» **About this task**: Print every record below exactly as it stands.
※ ※ ※
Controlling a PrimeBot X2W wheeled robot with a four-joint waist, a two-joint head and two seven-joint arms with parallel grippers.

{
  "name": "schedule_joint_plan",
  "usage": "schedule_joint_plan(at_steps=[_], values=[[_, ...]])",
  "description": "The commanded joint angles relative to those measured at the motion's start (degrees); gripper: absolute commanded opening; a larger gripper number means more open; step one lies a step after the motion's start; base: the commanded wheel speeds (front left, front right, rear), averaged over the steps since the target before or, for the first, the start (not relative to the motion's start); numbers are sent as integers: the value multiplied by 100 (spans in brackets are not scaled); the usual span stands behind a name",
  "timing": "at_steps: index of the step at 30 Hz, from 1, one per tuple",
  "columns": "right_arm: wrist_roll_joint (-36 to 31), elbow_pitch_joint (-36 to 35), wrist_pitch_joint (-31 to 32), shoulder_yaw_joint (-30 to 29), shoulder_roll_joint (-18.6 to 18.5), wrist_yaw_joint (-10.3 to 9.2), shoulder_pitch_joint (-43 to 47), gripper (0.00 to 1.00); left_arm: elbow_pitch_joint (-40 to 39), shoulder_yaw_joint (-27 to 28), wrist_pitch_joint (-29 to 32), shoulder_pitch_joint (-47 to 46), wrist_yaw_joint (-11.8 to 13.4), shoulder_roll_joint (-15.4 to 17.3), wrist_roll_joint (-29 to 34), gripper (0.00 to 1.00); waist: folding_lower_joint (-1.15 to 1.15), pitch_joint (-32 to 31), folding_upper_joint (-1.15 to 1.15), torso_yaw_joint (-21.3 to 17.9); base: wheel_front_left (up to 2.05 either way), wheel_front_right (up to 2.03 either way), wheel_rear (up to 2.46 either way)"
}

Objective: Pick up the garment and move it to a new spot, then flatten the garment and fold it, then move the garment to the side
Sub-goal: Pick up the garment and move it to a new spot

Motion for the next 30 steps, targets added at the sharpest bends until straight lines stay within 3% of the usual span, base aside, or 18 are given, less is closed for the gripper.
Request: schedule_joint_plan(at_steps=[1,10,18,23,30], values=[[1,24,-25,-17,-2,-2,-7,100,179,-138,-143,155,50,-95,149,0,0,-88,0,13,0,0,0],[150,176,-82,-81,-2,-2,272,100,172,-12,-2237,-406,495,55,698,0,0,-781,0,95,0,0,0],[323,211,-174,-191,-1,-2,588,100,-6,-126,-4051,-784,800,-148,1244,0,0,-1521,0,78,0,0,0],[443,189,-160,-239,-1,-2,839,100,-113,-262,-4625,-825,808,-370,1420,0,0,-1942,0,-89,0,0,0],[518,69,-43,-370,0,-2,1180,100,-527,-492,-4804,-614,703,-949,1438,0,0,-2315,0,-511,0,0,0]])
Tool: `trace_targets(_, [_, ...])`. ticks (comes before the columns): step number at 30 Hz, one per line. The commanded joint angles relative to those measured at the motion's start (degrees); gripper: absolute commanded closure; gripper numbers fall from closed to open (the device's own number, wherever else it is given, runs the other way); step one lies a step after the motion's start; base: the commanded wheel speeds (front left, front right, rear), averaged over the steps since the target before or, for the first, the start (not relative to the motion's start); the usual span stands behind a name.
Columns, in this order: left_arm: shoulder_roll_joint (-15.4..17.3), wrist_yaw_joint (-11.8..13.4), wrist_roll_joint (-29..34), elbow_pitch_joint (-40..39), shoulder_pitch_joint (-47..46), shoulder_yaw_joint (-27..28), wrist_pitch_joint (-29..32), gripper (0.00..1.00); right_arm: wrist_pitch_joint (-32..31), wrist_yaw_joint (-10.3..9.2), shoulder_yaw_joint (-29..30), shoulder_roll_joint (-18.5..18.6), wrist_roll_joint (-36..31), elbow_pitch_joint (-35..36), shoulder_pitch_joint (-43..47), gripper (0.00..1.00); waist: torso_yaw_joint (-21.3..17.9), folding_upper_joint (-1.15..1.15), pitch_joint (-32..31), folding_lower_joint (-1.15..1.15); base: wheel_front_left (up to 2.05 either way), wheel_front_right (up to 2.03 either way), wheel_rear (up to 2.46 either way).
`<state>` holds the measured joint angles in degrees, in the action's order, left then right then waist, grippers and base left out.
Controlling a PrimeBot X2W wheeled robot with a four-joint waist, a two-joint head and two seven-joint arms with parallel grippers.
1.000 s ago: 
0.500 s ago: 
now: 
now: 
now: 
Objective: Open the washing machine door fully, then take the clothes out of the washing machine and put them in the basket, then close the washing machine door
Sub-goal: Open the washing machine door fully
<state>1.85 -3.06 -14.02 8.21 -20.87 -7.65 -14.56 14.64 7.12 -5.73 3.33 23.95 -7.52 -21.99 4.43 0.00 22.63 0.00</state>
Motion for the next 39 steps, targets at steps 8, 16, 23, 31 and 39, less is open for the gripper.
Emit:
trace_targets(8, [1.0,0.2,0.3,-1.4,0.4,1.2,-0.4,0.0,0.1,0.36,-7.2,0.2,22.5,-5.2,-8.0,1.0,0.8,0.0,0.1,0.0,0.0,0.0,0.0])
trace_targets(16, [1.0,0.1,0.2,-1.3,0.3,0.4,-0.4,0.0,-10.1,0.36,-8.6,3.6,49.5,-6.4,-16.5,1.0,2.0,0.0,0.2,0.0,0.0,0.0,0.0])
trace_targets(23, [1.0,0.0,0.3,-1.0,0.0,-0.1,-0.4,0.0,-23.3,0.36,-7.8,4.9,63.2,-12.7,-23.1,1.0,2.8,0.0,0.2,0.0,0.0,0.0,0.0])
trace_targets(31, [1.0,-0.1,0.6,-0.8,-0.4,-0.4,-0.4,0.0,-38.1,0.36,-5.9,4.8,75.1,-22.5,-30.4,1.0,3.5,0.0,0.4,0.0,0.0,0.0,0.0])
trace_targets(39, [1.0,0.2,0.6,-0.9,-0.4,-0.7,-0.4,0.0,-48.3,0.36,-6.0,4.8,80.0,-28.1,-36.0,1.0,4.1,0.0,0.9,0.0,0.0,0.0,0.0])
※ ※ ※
» **Response to the exercise**:
Controlling a PrimeBot X2W wheeled robot with a four-joint waist, a two-joint head and two seven-joint arms with parallel grippers.

{
  "name": "schedule_joint_plan",
  "usage": "schedule_joint_plan(at_steps=[_], values=[[_, ...]])",
  "description": "The commanded joint angles relative to those measured at the motion's start (degrees); gripper: absolute commanded opening; a larger gripper number means more open; step one lies a step after the motion's start; base: the commanded wheel speeds (front left, front right, rear), averaged over the steps since the target before or, for the first, the start (not relative to the motion's start); numbers are sent as integers: the value multiplied by 100 (spans in brackets are not scaled); the usual span stands behind a name",
  "timing": "at_steps: index of the step at 30 Hz, from 1, one per tuple",
  "columns": "right_arm: wrist_roll_joint (-36 to 31), elbow_pitch_joint (-36 to 35), wrist_pitch_joint (-31 to 32), shoulder_yaw_joint (-30 to 29), shoulder_roll_joint (-18.6 to 18.5), wrist_yaw_joint (-10.3 to 9.2), shoulder_pitch_joint (-43 to 47), gripper (0.00 to 1.00); left_arm: elbow_pitch_joint (-40 to 39), shoulder_yaw_joint (-27 to 28), wrist_pitch_joint (-29 to 32), shoulder_pitch_joint (-47 to 46), wrist_yaw_joint (-11.8 to 13.4), shoulder_roll_joint (-15.4 to 17.3), wrist_roll_joint (-29 to 34), gripper (0.00 to 1.00); waist: folding_lower_joint (-1.15 to 1.15), pitch_joint (-32 to 31), folding_upper_joint (-1.15 to 1.15), torso_yaw_joint (-21.3 to 17.9); base: wheel_front_left (up to 2.05 either way), wheel_front_right (up to 2.03 either way), wheel_rear (up to 2.46 either way)"
}

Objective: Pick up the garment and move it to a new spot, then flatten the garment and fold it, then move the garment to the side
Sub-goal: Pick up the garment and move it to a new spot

Motion for the next 30 steps, targets added at the sharpest bends until straight lines stay within 3% of the usual span, base aside, or 18 are given, less is closed for the gripper.
Request: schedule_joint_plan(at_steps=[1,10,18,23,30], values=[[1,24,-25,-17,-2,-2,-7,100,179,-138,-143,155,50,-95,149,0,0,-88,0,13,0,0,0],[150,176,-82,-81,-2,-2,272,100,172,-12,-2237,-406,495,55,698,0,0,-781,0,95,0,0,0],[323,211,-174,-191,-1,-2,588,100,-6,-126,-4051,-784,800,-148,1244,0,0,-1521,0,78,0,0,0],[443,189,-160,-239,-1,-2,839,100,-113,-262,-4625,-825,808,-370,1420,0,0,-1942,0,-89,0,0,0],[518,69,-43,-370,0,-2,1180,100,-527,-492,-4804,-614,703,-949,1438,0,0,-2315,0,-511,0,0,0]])
Tool: `trace_targets(_, [_, ...])`. ticks (comes before the columns): step number at 30 Hz, one per line. The commanded joint angles relative to those measured at the motion's start (degrees); gripper: absolute commanded closure; gripper numbers fall from closed to open (the device's own number, wherever else it is given, runs the other way); step one lies a step after the motion's start; base: the commanded wheel speeds (front left, front right, rear), averaged over the steps since the target before or, for the first, the start (not relative to the motion's start); the usual span stands behind a name.
Columns, in this order: left_arm: shoulder_roll_joint (-15.4..17.3), wrist_yaw_joint (-11.8..13.4), wrist_roll_joint (-29..34), elbow_pitch_joint (-40..39), shoulder_pitch_joint (-47..46), shoulder_yaw_joint (-27..28), wrist_pitch_joint (-29..32), gripper (0.00..1.00); right_arm: wrist_pitch_joint (-32..31), wrist_yaw_joint (-10.3..9.2), shoulder_yaw_joint (-29..30), shoulder_roll_joint (-18.5..18.6), wrist_roll_joint (-36..31), elbow_pitch_joint (-35..36), shoulder_pitch_joint (-43..47), gripper (0.00..1.00); waist: torso_yaw_joint (-21.3..17.9), folding_upper_joint (-1.15..1.15), pitch_joint (-32..31), folding_lower_joint (-1.15..1.15); base: wheel_front_left (up to 2.05 either way), wheel_front_right (up to 2.03 either way), wheel_rear (up to 2.46 either way).
`<state>` holds the measured joint angles in degrees, in the action's order, left then right then waist, grippers and base left out.
Controlling a PrimeBot X2W wheeled robot with a four-joint waist, a two-joint head and two seven-joint arms with parallel grippers.
1.000 s ago: 
0.500 s ago: 
now: 
now: 
now: 
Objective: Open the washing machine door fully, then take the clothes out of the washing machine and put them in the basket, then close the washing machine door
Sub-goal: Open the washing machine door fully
<state>1.85 -3.06 -14.02 8.21 -20.87 -7.65 -14.56 14.64 7.12 -5.73 3.33 23.95 -7.52 -21.99 4.43 0.00 22.63 0.00</state>
Motion for the next 39 steps, targets at steps 8, 16, 23, 31 and 39, less is open for the gripper.
Emit:
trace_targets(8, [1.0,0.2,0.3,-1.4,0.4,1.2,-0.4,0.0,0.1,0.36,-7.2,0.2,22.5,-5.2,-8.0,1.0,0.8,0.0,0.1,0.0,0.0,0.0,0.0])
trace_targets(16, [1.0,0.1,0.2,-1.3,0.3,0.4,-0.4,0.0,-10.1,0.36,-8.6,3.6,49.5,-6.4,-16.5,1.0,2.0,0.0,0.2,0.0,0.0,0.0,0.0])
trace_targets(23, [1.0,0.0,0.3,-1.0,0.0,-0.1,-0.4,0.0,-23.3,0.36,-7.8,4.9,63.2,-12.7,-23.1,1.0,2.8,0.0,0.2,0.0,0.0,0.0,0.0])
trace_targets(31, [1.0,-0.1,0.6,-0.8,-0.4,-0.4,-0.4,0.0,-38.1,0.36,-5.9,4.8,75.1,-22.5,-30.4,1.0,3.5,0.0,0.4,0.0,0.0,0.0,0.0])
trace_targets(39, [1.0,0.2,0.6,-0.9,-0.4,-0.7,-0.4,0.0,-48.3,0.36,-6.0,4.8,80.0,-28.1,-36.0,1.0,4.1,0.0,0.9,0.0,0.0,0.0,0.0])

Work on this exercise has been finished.